The only catch? I had to get naked for the professor whenever she pleased. She liked my fair coloring and slender frame, and I liked the attention.

        Professor Susan Harris, who still went by Susie at the age of 35, had made an offer I couldn’t refuse. I learned to non-exist in her West Village home, coming and going during off hours, arranging for my mail to be sent elsewhere, staging the place as unoccupied whenever the maintenance guy needed to come by. Other than food deliveries, I never answered a knock at the door.

        Susie was a strange woman, Yale-educated and snooty in that certain way females from the Northeast are—embarrassed by outward emotion—though her Minnesotan accent cut through this imperious demeanor. Her dishwater blonde hair and unplucked eyebrows didn’t make for a classically pretty face, but her easy laugh drew people in.

        Her artwork was a sexualized celebration of her love of animals and general distrust of men. I often posed nude with her taxidermy menagerie of small mammals while wearing a stuffed mascot bunny head, resembling the piñata version of some centaur—half human, half colorful beast.     

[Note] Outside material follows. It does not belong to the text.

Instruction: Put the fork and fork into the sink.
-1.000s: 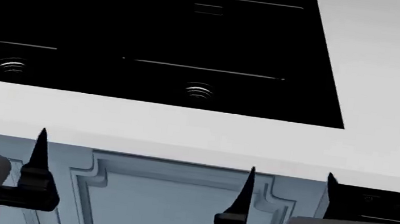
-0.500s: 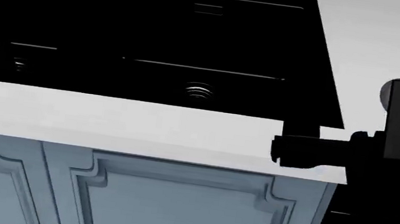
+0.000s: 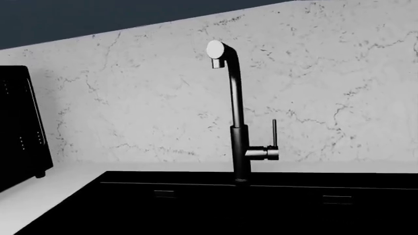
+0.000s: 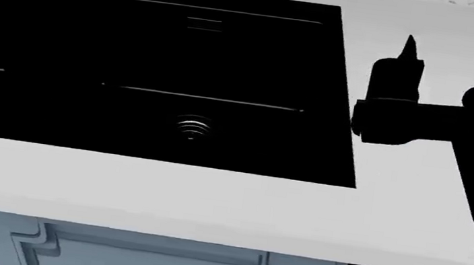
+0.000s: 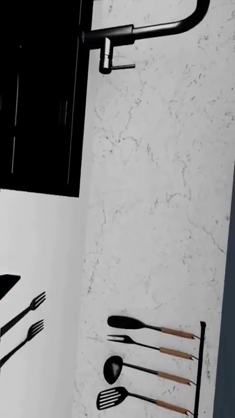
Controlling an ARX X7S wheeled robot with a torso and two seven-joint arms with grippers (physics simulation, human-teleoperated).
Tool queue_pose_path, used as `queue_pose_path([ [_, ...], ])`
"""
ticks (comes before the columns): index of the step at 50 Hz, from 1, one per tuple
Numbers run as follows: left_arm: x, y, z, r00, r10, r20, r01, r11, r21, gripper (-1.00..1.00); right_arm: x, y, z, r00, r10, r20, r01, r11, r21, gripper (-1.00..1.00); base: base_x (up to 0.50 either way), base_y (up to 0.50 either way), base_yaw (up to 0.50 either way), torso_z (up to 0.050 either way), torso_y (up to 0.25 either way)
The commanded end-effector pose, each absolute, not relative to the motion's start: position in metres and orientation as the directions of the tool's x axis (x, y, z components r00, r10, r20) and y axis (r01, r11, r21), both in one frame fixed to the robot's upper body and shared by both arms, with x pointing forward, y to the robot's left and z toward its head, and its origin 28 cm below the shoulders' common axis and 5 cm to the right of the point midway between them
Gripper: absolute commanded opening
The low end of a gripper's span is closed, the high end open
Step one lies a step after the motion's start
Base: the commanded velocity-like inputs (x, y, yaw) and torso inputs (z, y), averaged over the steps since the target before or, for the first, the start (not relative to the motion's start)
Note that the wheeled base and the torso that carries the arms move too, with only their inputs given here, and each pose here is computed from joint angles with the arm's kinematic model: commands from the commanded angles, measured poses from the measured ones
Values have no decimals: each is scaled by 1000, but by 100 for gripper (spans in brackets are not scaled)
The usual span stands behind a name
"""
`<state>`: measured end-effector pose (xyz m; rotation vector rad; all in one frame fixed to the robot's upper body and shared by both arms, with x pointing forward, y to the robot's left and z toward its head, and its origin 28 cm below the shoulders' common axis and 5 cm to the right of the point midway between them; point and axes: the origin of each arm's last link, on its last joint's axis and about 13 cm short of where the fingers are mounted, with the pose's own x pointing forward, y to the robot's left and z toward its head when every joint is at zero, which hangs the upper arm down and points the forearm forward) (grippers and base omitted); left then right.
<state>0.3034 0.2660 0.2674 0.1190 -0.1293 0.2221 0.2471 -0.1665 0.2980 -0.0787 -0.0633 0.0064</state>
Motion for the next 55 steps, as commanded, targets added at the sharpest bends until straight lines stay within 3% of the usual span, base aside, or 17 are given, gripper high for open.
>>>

When Susie’s father purchased her a starter co-op in the East Village, she was determined to hold on to the rent-stabilized place across town; with its 1800s exposed brick and original molding. Windows which overlooked an ivy-covered courtyard connected to the Sixth Precinct, its holding cell, on occasion, occupied by men who would keep me up at night while crying out for their mothers.  

I moved my belongings out of Brooklyn and into Manhattan via the subway, one box at a time, and lived like Anne Frank in her illegal sublet on West 10th Street for a year and a half before the landlord found out. We kept this quiet arrangement past its expiration date, assuming that her nosey neighbor—a violent drunk who once shoved her girlfriend down the building’s stairs while I held my breath on the other side of my door—would report me to the super.

        But in the end, it was Susie’s EZ Pass records that gave it away; the landlord discovered her change of address after contacting their customer service number. I had 30 days to get out. 

#

        “Why don’t you try to find an apartment down near me before the holidays get here?” Susie asked in her naive, motherly way.

        We were each on our third glass of wine.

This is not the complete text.